- [What the task asks]: Go through each line of the records below and count those with the word "looks"; give only the total.

- [Supplied records]:
--- START ---
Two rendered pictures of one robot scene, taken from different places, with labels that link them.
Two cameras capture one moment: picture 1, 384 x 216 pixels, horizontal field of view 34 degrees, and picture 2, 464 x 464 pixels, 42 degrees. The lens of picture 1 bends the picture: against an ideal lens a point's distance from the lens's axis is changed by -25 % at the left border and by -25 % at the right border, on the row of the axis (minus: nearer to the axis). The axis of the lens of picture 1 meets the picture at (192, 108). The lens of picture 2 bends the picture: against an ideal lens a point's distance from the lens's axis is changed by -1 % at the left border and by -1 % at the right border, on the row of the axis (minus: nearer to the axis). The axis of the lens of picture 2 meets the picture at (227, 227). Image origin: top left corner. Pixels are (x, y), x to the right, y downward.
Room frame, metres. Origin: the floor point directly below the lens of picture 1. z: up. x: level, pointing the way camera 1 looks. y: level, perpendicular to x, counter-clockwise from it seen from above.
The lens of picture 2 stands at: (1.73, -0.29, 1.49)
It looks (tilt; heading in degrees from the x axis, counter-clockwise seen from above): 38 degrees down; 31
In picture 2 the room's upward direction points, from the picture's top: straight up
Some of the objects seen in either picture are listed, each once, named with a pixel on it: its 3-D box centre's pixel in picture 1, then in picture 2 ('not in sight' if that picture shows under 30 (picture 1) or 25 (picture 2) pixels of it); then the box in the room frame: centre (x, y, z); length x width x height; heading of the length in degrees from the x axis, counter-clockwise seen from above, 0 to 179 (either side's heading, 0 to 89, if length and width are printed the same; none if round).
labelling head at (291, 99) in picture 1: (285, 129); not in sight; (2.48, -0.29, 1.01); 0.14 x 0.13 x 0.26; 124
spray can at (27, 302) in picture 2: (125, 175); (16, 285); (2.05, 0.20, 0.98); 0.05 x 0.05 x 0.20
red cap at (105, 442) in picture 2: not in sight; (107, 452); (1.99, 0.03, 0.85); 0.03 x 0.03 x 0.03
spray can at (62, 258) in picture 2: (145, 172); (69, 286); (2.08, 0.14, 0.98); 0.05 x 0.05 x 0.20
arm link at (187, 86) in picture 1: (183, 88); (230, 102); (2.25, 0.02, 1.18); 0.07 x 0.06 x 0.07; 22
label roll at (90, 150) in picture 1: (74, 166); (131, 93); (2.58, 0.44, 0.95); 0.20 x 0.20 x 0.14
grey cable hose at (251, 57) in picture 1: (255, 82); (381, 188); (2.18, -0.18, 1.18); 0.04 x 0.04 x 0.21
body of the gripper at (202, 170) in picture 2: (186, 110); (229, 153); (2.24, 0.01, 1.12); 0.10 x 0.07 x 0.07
--- END ---
- [Response to the exercise]: 2